» **Your objective**: Take the lines below from the one with "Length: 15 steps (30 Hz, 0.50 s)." through the one with "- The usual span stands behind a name" and print only them, exactly. Don't print the pictures.

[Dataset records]
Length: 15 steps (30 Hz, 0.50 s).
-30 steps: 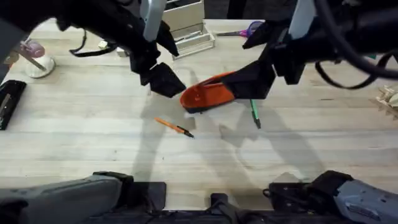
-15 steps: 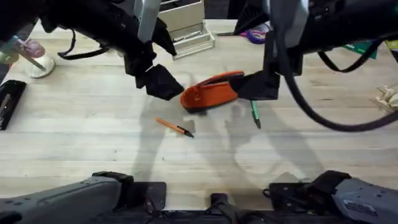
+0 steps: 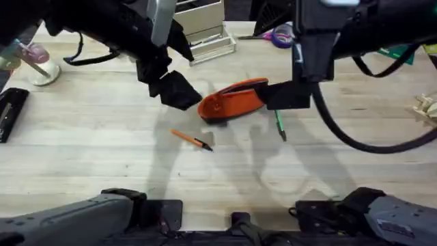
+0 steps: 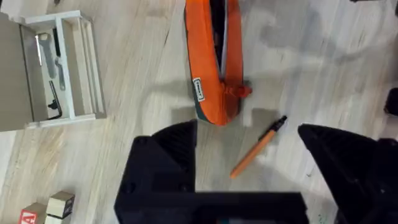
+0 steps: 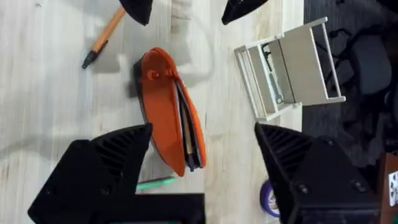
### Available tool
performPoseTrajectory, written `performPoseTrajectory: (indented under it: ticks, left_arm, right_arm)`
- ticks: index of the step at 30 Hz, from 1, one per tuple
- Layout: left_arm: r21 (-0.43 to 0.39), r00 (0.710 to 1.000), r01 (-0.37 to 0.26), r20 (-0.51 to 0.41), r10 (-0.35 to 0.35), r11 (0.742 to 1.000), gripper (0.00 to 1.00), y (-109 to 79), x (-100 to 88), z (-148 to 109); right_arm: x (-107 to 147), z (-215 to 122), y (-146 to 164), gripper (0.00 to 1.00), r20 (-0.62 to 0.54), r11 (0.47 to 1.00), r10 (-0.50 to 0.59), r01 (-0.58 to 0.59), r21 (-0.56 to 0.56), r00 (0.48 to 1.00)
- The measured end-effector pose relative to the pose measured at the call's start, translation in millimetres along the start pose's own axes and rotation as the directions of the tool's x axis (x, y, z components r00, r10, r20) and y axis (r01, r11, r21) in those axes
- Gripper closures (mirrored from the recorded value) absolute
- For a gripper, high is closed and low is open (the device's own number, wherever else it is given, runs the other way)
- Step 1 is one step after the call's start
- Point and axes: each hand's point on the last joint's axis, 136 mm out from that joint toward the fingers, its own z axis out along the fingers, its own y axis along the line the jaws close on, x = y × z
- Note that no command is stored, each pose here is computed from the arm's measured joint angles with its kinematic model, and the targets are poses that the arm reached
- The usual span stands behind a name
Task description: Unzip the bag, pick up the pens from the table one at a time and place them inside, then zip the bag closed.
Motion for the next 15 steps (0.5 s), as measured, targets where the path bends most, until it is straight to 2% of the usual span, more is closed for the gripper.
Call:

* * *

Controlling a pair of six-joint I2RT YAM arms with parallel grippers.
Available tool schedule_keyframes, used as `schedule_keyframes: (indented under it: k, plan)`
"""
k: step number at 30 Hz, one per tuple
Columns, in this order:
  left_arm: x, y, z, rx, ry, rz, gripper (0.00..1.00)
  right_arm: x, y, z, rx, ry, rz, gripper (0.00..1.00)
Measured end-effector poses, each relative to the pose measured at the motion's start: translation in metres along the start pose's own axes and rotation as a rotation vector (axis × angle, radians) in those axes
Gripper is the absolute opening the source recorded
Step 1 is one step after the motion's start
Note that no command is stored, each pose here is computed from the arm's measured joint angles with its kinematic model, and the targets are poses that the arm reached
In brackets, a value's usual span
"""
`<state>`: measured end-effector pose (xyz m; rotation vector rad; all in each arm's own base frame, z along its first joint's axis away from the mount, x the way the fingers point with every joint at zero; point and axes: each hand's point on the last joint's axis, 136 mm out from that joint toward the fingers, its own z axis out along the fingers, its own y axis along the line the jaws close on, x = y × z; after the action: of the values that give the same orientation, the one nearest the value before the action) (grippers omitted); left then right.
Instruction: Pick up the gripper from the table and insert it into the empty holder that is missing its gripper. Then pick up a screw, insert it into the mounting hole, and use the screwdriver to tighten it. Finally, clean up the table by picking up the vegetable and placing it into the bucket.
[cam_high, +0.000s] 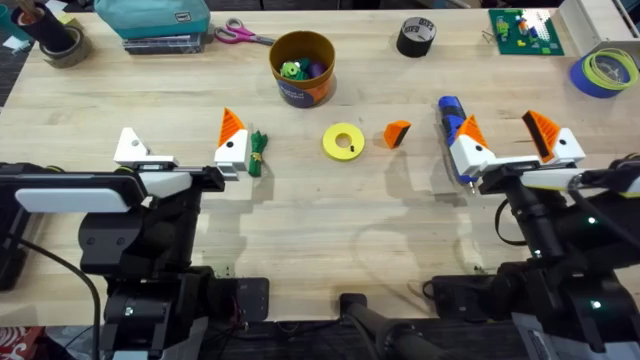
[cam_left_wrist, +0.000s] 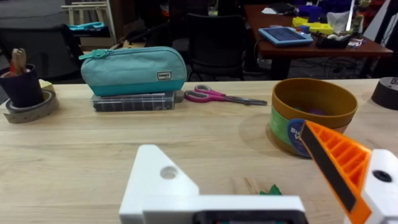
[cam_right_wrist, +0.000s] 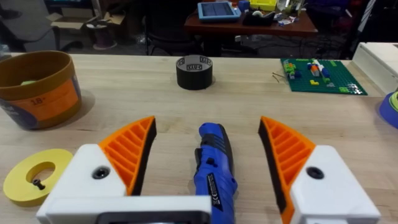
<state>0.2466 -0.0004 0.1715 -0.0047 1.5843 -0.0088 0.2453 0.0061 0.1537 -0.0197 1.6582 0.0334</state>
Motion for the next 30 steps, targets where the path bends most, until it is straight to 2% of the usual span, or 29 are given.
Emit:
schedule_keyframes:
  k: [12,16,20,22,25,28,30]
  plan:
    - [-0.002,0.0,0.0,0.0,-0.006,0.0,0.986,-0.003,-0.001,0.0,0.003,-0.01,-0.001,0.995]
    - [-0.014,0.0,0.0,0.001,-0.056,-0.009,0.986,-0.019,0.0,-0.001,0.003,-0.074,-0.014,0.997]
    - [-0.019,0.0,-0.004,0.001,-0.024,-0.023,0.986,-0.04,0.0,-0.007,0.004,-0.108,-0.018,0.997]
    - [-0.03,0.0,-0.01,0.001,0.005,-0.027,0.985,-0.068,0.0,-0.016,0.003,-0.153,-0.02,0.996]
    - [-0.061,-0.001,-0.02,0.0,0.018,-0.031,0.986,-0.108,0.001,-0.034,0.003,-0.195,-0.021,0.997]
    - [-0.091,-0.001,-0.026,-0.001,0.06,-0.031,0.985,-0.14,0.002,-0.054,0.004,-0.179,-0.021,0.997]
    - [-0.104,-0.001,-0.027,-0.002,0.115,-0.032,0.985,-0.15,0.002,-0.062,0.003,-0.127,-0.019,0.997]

» **Response to the exercise**:
Length: 15 steps (30 Hz, 0.50 s).
-30 steps: 
-15 steps: 
+0 steps: 
+0 steps: 
+0 steps: 
### Available tool
performPoseTrajectory, written `performPoseTrajectory: (indented under it: ticks, left_arm, right_arm)`
- ticks: index of the step at 30 Hz, from 1, one per tuple
- Layout: left_arm: r21 (-0.43 to 0.39), r00 (0.710 to 1.000), r01 (-0.37 to 0.26), r20 (-0.51 to 0.41), r10 (-0.35 to 0.35), r11 (0.742 to 1.000), gripper (0.00 to 1.00), y (-109 to 79), x (-100 to 88), z (-148 to 109); right_arm: x (-107 to 147), z (-215 to 122), y (-146 to 164), gripper (0.00 to 1.00), r20 (-0.62 to 0.54), r11 (0.47 to 1.00), r10 (-0.50 to 0.59), r01 (-0.58 to 0.59), r21 (-0.56 to 0.56), r00 (0.48 to 1.00)
- The measured end-effector pose relative to the pose measured at the call's start, translation in millimetres along the start pose's own axes and rotation as the directions of the tool's x axis (x, y, z components r00, r10, r20) and y axis (r01, r11, r21) in those axes
- Gripper closures (mirrored from the recorded value) absolute
- For a gripper, high is closed and low is open (the device's own number, wherever else it is given, runs the other way)
- Step 1 is one step after the call's start
- Point and axes: each hand's point on the last joint's axis, 136 mm out from that joint toward the fingers, its own z axis out along the fingers, its own y axis along the line the jaws close on, x = y × z
- Note that no command is stored, each pose here is computed from the arm's measured joint angles with its kinematic model, and the targets are poses that the arm reached
- The usual span stands behind a name

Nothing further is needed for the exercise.